Un escenario que comenzó a armarse mucho antes, cuando Honor Colorado, el movimiento del Partido Colorado que preside Cartes, comenzó su campaña en favor de un proyecto de enmienda constitucional para facultar un segundo mandato presidencial.

La propuesta contó con el apoyo del Frente Guasu, del expresidente Fernando Lugo, y con la oposición de Colorado Añeteté, del senador Mario Abdo Benítez, líder de esa corriente "disidente" del Partido Colorado.

La enmienda también provocó una división en el Partido Liberal, con una mayoría en contra, la del jefe de la formación, Efraín Alegre, y una a favor, la encabezada por el senador Blas Llano.

Esos desencuentros políticos tuvieron su expresión la tarde del 31 de marzo cuando veinticinco senadores, entre oficialistas, del Frente Guasu y algunos liberales, aprobaron el proyecto de enmienda constitucional, el detonante de los violentos sucesos de ese día.

Y es que los senadores votaron a puerta cerrada y en la oficina parlamentaria del Frente Guasu, con el resto de legisladores en la sala de sesiones, en la que también estaba el presidente del Senado, el liberal Roberto Acevedo, quien había rechazado temporalmente la entrada del proyecto de enmienda.

Tras esa votación, varios de esos senadores se dirigieron a la Cámara de Diputados, donde el oficialismo es mayoritario, para revalidar el proyecto.

Lo que no ocurrió porque el presidente de la Cámara de Diputados, Hugo Velázquez, suspendió el proceso ante la batalla campal que se estaba viviendo fuera del Congreso entre manifestantes en contra de la enmienda y policías.

En las cargas policiales resultó gravemente herido con balines de goma el diputado liberal Edgar Acosta.

Luego tuvo lugar la irrupción policial en la sede de ese partido y la muerte de Quintana, en una noche que conmocionó a todo el país.

La gravedad de lo ocurrido quedó patente la mañana siguiente, con un Congreso todavía humeante y unos 200 detenidos por choques con la Policía y supuestos saqueos.

Ese mismo día el Gobierno anunció la destitución del ministro del Interior, Tadeo Rojas, y del jefe de la Policía Nacional, Críspulo Sotelo, además de una investigación por la muerte de Quintana.

Más tarde, el Gobierno entonó un llamado al diálogo a todas las fuerzas políticas, con los obispos católicos como intermediarios y con Alegre como la figura política que capitalizó la oposición a la enmienda.

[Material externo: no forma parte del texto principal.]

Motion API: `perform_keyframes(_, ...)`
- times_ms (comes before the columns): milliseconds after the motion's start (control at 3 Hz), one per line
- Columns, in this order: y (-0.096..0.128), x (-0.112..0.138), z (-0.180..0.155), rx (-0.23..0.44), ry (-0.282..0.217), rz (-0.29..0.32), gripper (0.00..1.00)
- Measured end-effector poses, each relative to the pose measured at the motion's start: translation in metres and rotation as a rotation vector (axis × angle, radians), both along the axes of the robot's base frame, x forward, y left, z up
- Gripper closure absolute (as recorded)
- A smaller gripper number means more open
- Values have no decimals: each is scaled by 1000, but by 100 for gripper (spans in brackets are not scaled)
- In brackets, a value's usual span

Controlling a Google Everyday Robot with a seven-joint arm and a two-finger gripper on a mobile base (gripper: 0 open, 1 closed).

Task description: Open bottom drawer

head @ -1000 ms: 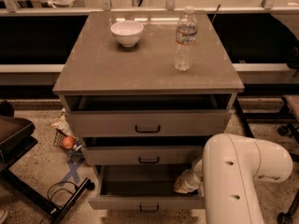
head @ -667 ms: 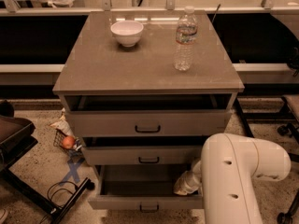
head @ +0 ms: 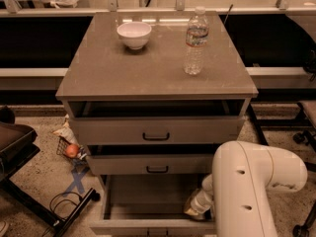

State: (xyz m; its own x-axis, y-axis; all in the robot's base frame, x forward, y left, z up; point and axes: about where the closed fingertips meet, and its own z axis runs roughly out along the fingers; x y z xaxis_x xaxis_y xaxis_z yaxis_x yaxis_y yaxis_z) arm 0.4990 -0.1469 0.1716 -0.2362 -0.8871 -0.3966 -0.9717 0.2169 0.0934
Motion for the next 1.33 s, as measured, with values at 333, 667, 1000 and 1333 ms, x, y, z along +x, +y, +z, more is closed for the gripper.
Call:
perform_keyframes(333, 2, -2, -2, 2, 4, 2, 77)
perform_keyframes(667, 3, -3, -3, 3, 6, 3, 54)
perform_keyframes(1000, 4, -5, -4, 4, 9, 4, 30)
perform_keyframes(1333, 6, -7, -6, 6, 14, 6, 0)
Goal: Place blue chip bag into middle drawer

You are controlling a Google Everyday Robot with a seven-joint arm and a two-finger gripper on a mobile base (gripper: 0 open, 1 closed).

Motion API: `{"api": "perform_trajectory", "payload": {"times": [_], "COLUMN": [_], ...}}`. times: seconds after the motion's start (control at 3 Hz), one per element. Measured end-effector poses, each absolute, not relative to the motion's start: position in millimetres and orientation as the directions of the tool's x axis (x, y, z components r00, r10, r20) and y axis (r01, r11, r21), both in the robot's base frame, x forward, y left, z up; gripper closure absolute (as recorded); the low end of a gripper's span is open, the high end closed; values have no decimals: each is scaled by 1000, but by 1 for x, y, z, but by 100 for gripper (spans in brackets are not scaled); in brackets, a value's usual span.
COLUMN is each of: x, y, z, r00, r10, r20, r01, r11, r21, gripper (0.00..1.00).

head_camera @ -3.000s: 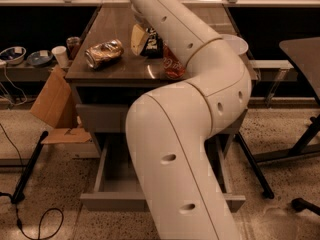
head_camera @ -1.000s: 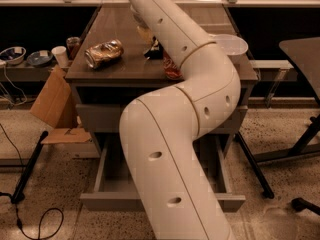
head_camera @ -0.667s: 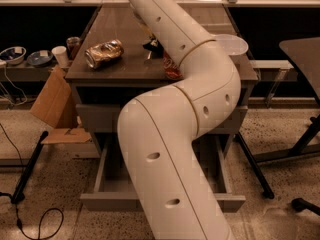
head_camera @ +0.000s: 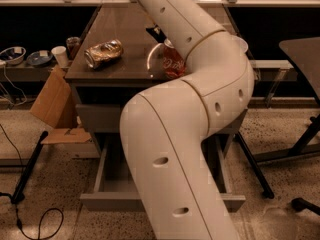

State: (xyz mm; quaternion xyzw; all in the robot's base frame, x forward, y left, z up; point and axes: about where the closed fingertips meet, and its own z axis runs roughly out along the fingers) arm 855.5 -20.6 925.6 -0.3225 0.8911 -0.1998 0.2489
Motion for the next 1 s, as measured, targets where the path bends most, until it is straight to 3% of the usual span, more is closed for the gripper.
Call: {"api": "perform_trajectory", "payload": {"times": [0.33, 1.0], "x": [847, 794], "y": [-36, -40], "z": [953, 1004], "r00": [-663, -567], "r10": [-644, -607], "r20": [-381, -556], "r01": [-429, -457], "r11": [744, 794], "r21": [-511, -401], "gripper": [100, 100]}}
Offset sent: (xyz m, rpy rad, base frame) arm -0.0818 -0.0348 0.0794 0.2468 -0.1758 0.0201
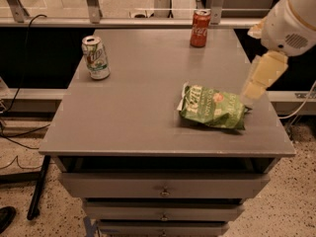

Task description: Move coke can near green jalapeno chip bag

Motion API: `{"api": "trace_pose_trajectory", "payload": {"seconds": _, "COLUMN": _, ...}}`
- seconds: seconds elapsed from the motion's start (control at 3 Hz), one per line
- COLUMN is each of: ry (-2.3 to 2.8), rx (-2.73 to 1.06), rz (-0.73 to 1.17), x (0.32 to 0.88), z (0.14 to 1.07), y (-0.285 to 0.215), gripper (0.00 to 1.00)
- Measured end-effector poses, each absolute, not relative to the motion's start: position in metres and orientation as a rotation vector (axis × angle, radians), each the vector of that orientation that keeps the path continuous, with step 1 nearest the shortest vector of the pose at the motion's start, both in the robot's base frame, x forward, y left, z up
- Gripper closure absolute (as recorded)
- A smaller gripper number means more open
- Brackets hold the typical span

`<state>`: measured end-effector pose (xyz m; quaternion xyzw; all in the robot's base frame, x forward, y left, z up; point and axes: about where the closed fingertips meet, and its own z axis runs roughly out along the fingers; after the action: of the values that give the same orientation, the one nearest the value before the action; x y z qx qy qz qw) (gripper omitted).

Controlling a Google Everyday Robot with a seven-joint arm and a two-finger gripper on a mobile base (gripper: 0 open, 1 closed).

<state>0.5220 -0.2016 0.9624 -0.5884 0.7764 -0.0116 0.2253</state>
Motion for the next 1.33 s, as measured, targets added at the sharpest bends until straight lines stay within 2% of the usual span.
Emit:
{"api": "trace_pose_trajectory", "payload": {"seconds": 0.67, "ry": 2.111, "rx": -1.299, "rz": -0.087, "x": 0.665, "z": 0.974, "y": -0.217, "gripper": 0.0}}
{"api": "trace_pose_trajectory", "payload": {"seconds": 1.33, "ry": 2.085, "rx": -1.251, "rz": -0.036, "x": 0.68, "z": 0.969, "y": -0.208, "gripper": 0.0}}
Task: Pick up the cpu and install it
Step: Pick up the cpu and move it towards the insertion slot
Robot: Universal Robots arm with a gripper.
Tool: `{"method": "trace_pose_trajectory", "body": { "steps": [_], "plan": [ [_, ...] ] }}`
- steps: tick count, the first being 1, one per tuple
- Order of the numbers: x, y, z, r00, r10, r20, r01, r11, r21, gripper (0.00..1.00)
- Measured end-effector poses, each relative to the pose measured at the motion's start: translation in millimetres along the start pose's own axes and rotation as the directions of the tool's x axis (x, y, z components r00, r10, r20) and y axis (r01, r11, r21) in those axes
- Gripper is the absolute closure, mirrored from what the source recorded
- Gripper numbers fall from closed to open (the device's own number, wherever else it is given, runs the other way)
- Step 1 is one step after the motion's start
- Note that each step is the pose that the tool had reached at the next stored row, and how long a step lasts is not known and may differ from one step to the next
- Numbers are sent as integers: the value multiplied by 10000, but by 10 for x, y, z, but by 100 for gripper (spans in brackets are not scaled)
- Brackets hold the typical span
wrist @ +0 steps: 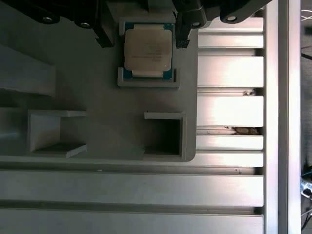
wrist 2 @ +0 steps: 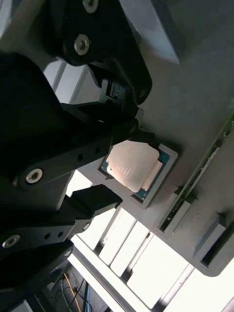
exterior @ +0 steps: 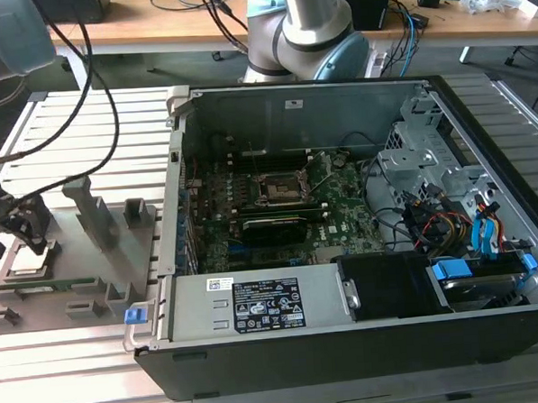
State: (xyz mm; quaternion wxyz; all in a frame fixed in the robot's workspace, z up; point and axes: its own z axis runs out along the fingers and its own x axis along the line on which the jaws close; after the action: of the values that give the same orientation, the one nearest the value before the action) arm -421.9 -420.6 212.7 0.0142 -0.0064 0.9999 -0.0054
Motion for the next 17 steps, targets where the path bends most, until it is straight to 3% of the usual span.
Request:
{"method": "trace_pose_trajectory", "body": {
  "steps": [1, 4, 17],
  "plan": [
    [1, 0, 54, 10000, -30, 0, 30, 10000, 0, 38],
    [-4, 3, 128, 10000, -43, -1, 43, 10000, -1, 38],
    [-7, 34, 208, 10000, -46, -1, 46, 10000, -34, 38]
  ]
}}
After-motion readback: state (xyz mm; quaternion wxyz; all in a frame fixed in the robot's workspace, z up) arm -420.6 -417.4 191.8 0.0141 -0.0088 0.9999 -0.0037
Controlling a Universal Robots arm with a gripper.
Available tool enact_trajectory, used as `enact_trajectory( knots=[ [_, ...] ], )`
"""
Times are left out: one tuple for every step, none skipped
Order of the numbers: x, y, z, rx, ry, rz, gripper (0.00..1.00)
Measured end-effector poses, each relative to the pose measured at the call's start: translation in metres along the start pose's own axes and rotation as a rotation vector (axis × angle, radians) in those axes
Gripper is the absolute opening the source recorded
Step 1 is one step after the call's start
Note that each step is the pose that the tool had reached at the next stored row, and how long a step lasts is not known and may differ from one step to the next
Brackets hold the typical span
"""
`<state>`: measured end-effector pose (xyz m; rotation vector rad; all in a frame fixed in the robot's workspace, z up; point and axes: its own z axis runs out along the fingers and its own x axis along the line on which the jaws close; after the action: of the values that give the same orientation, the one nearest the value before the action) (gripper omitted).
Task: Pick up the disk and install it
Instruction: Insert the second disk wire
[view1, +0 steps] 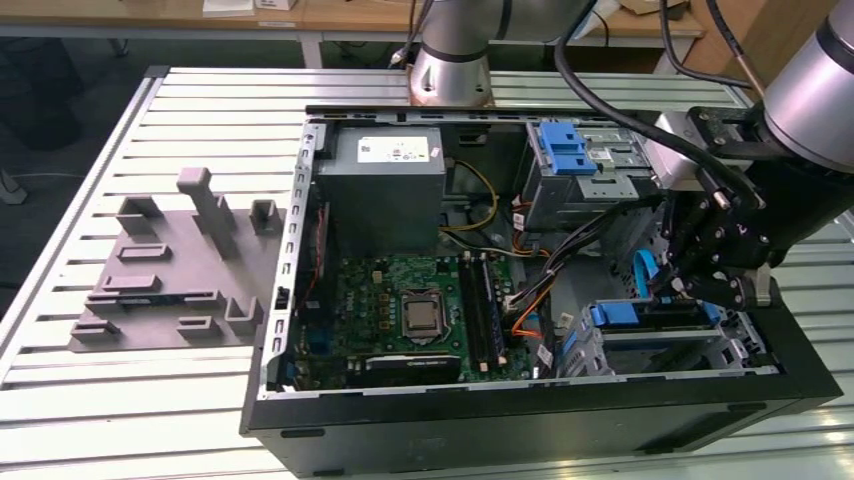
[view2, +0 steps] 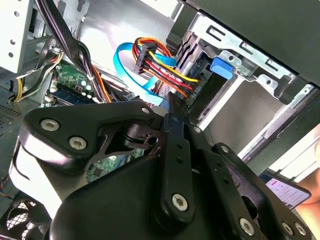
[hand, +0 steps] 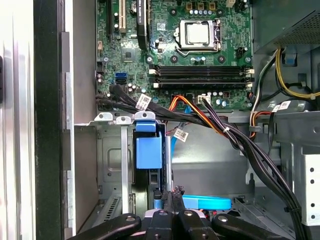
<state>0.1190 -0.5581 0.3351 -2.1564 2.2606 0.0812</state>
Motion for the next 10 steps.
enact_trajectory(
  knots=[
    [0.0000,0.0000,0.0002,-0.0001,-0.0005,0.000,0.11],
    [0.0000,-0.0001,0.0006,0.0000,-0.0011,0.000,0.11],
    [0.0000,-0.0001,0.0010,-0.0001,-0.0016,0.000,0.11],
    [0.0001,-0.0001,0.0014,-0.0001,-0.0019,0.000,0.11],
    [0.0001,-0.0002,0.0019,-0.0001,-0.0022,0.000,0.11],
    [0.0002,-0.0002,0.0024,-0.0001,-0.0024,0.000,0.11],
    [0.0002,-0.0003,0.0028,-0.0001,-0.0026,0.000,0.11],
    [0.0003,-0.0003,0.0032,-0.0001,-0.0029,0.000,0.11],
    [0.0004,-0.0004,0.0035,-0.0002,-0.0033,0.000,0.11],
    [0.0004,-0.0004,0.0038,-0.0002,-0.0036,0.000,0.11]
  ],
)
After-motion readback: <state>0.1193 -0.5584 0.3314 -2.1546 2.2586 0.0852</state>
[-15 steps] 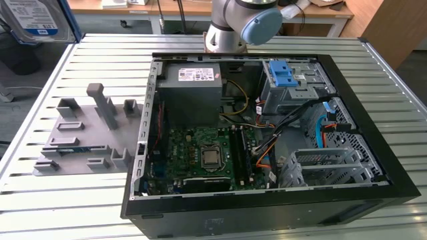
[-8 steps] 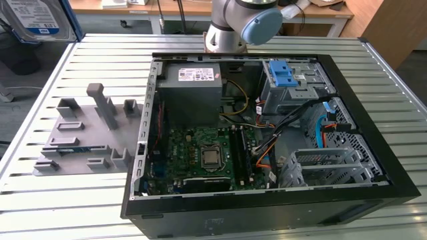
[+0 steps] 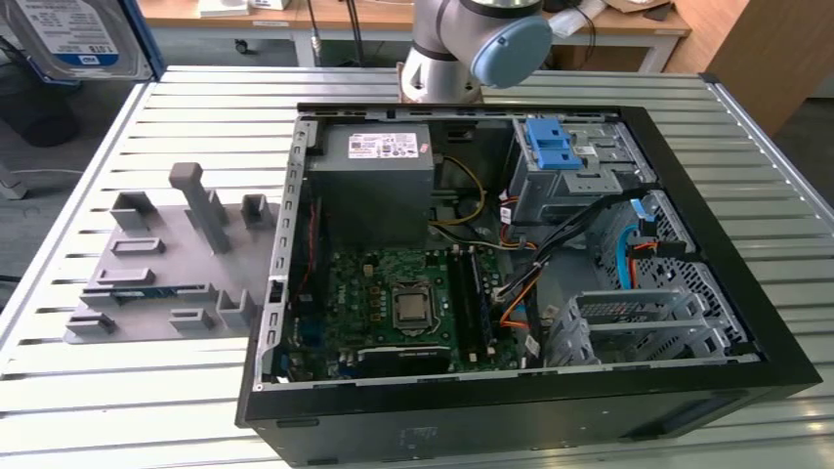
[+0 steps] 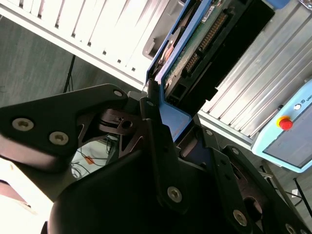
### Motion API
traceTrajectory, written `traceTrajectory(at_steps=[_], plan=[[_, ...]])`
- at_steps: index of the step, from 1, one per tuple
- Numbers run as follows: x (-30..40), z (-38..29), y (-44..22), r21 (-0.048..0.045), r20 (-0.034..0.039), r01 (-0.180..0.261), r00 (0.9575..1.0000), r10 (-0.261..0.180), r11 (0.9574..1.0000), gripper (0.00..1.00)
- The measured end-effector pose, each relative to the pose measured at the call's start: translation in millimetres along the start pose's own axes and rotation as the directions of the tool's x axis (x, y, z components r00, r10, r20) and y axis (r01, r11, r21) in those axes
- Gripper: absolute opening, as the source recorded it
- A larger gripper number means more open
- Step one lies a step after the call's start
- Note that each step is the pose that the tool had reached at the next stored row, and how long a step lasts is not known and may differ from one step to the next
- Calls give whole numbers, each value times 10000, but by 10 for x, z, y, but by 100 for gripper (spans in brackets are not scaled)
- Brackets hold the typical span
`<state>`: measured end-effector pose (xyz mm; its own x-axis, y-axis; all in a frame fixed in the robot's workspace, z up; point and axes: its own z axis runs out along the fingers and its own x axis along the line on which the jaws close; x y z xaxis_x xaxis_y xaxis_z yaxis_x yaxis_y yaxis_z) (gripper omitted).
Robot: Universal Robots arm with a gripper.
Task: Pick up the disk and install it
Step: 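Pick up the disk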
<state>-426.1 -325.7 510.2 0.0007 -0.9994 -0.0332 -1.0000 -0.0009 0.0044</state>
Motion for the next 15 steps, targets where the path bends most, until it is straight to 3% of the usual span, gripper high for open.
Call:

La negativa de Alegre y de Acevedo a no participar en esas conversaciones derivó en el paso atrás de Cartes, que anunció, en una carta a los obispos, que no se presentaría a las elecciones de 2018.

Con ello quedó enterrado el proyecto de enmienda, luego sepultado en una votación en la Cámara de Diputados, y sorteada la mayor crisis institucional del mandato de Cartes, que en las generales de 2018 tiene previsto disputar un escaño en el Senado.